Trump’s assertions about Ukraine, China and Russia appear to be based on a Senate report released in September 2020 detailing Hunter Biden’s foreign business dealings and the New York Post’s October 2020 reporting on the Hunter Biden laptop archive.

Trump made similar assertions on Twitter beginning in late 2019, before Biden won the 2020 Democratic presidential primary. Ahead of the 2020 presidential election, Trump tweeted on numerous occasions about the Biden family’s business dealings with ChineseUkrainian and Russian business partners.

Hunter Biden’s consulting firm was wired $3.5 million by Russian oligarch Elena Baturina in February 2014 as part of a consulting agreement, the Senate report found. Baturina was married to former Moscow Mayor Yuri Luzhkov and her net worth is estimated at $1.3 billion.

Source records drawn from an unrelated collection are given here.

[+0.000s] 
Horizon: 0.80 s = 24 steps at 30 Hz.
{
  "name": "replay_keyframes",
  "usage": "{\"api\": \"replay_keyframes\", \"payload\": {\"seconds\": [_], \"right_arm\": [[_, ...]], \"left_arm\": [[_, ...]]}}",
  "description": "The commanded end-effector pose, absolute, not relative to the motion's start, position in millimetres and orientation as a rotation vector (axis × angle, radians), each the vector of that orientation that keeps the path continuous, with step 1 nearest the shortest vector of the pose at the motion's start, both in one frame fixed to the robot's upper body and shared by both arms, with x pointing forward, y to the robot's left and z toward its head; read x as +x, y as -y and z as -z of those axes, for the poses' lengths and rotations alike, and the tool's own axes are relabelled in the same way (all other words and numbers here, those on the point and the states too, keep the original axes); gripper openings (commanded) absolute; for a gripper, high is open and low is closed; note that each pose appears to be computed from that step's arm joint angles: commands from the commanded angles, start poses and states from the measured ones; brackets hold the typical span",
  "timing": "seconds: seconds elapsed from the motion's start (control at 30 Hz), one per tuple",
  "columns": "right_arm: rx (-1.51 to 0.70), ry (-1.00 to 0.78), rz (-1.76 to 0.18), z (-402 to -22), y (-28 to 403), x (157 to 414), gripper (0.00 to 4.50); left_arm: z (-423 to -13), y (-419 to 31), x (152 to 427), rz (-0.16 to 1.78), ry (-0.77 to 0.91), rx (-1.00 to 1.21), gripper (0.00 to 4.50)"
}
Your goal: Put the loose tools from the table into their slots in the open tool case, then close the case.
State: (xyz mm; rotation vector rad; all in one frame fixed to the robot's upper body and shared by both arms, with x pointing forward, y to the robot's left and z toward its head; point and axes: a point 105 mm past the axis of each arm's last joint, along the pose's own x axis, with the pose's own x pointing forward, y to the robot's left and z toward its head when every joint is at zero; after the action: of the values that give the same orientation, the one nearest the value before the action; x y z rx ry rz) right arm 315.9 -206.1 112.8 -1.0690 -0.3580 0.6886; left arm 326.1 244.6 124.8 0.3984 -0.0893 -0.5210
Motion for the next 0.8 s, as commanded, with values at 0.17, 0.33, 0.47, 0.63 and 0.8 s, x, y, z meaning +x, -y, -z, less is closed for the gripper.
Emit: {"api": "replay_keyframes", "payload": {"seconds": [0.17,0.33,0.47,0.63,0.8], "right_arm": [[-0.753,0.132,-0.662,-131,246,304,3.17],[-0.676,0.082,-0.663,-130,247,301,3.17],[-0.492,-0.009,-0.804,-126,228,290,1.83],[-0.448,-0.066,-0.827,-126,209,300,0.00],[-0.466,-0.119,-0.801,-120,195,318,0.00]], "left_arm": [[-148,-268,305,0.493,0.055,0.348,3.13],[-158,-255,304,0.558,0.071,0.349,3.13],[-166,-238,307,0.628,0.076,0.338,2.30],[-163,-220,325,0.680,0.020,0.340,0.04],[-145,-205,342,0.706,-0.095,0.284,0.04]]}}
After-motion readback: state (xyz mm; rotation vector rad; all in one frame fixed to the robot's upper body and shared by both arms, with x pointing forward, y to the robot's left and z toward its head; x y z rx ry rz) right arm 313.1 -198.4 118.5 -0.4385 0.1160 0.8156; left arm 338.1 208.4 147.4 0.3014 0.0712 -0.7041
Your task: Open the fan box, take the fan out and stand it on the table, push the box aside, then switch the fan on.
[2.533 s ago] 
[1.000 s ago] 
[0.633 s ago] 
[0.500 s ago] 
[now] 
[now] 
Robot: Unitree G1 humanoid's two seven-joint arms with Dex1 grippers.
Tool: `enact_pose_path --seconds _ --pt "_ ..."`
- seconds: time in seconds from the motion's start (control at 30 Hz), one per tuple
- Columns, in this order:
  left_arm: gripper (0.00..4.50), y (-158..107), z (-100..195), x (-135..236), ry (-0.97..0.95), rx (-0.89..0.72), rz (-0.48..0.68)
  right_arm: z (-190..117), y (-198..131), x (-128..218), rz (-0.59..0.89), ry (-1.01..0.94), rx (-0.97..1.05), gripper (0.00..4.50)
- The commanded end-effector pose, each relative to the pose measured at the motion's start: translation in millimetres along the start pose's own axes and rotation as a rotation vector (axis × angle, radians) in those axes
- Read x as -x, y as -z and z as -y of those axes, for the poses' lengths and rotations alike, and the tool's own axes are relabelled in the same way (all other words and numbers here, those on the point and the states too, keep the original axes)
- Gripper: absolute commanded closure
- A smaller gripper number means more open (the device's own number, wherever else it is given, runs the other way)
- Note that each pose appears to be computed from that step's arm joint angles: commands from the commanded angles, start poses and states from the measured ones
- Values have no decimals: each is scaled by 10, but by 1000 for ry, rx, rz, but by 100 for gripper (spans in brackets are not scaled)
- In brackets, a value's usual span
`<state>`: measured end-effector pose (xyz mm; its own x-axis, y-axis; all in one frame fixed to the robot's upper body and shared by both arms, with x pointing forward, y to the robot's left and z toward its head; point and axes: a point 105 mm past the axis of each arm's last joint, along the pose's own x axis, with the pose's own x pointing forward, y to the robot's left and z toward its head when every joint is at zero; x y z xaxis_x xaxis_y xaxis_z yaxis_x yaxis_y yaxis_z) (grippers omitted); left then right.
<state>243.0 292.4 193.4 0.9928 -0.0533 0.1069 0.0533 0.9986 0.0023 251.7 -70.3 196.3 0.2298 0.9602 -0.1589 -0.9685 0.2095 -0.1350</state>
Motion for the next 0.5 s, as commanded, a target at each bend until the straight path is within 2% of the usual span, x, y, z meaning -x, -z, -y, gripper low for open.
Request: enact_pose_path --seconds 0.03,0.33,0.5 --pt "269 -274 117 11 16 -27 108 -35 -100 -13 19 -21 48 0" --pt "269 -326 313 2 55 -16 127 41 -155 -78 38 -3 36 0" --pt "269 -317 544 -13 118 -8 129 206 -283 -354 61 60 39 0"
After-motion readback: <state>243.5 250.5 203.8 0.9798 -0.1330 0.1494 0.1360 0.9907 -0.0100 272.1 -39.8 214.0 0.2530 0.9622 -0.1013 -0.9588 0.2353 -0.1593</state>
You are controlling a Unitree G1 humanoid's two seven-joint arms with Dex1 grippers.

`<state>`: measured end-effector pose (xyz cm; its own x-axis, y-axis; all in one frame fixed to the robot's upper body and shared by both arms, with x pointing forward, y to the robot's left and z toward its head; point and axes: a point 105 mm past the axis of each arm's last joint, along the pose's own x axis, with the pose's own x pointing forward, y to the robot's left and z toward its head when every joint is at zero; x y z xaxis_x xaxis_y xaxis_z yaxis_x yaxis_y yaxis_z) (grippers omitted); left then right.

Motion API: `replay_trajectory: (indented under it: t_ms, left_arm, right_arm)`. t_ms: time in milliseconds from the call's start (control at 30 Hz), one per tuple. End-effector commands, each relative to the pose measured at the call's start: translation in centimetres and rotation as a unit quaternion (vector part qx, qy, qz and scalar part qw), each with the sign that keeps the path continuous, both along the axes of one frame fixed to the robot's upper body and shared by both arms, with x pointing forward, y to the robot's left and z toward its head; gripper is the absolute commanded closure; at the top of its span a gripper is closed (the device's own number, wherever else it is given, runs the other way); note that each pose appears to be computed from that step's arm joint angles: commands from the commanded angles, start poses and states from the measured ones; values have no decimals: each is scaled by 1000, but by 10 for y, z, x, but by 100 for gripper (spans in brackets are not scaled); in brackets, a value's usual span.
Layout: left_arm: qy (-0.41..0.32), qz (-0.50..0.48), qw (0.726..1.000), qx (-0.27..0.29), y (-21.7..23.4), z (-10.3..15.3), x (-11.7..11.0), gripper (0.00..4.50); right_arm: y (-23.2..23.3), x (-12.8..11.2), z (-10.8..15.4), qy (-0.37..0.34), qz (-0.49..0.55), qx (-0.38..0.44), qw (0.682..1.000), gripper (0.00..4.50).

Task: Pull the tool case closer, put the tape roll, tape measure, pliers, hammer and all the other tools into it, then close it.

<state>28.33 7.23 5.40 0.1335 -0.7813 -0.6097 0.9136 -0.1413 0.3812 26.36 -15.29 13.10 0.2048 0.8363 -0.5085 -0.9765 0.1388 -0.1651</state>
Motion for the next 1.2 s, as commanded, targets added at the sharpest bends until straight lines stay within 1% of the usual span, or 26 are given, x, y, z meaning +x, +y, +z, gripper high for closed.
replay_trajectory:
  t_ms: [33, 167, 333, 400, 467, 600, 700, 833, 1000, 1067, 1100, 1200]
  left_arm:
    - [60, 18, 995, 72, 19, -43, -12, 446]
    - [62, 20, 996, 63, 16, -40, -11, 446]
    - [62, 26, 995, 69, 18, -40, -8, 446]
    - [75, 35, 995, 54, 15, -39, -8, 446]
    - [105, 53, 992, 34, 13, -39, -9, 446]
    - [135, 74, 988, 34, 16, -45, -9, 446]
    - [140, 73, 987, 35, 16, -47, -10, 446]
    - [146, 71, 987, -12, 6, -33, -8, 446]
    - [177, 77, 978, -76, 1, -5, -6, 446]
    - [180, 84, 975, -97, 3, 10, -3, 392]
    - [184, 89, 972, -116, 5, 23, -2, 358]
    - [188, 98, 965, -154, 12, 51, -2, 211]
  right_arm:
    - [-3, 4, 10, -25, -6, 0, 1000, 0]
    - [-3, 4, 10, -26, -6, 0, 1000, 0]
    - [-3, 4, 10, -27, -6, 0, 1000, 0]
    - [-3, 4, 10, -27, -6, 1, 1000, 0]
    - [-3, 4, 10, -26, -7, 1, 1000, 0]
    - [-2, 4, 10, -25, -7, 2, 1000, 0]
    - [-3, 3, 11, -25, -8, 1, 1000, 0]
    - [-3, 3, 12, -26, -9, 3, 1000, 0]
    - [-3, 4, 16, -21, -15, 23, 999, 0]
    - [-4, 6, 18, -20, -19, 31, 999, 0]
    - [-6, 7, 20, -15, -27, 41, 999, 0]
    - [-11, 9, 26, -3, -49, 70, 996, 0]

Hunter Biden’s former business associate, Devon Archer, testified to the House Oversight Committee Monday about how Joe and Hunter Biden dined with Baturina in the spring of 2014 at a cafe in Washington, D.C., according to a transcript of Archer’s testimony.

Trump’s statement about Biden threatening Ukraine with a billion dollars was based on what then-Vice President Biden told the Council on Foreign Relations (CFR) in September 2016 when Biden bragged about getting Ukrainian prosecutor Viktor Shokin fired in early 2016.

“You remember last year I was authorized to say we’d do the second tranche of a billion dollars. And he didn’t fire his chief prosecutor. And because I have the confidence of the president, I was there, and I said: I’m not signing it. Until you fire him, we’re not signing, man,” Biden told CFR. Biden made similar comments at a January 2018 event with CFR when he was out of office.

When Shokin was fired, Hunter Biden was being paid $83,000 a month as a board member of Ukrainian energy firm Burisma, another detail confirmed by Archer’s testimony. Archer also testified about a dinner Joe Biden attended a dinner with Burisma executive Vadim Pozharskyi and how the Biden family “brand” prevented Burisma from going out of business.

One of Hunter Biden’s former business partners, James Gillar, called Joe Biden “the big guy” in emails first reported by the New York Post. Another former business associate, Tony Bobulinski, confirmed to the outlet the “big guy” moniker was referring to Joe Biden.

Likewise, Archer confirmed to the House Oversight Committee “my guy” was a nickname Hunter Biden used to describe his father in an April 2014 email.

Archer told Daily Caller co-founder Tucker Carlson it was “categorically false” to say Joe Biden was not aware of his son’s business dealings, referencing a personalized letter Biden sent him in 2011. In the same interview, Archer said Shokin was a “threat” to Burisma’s business and recalled a purported raid on Burisma founder Mykola Zlochevsky’s property overseen by Shokin’s office.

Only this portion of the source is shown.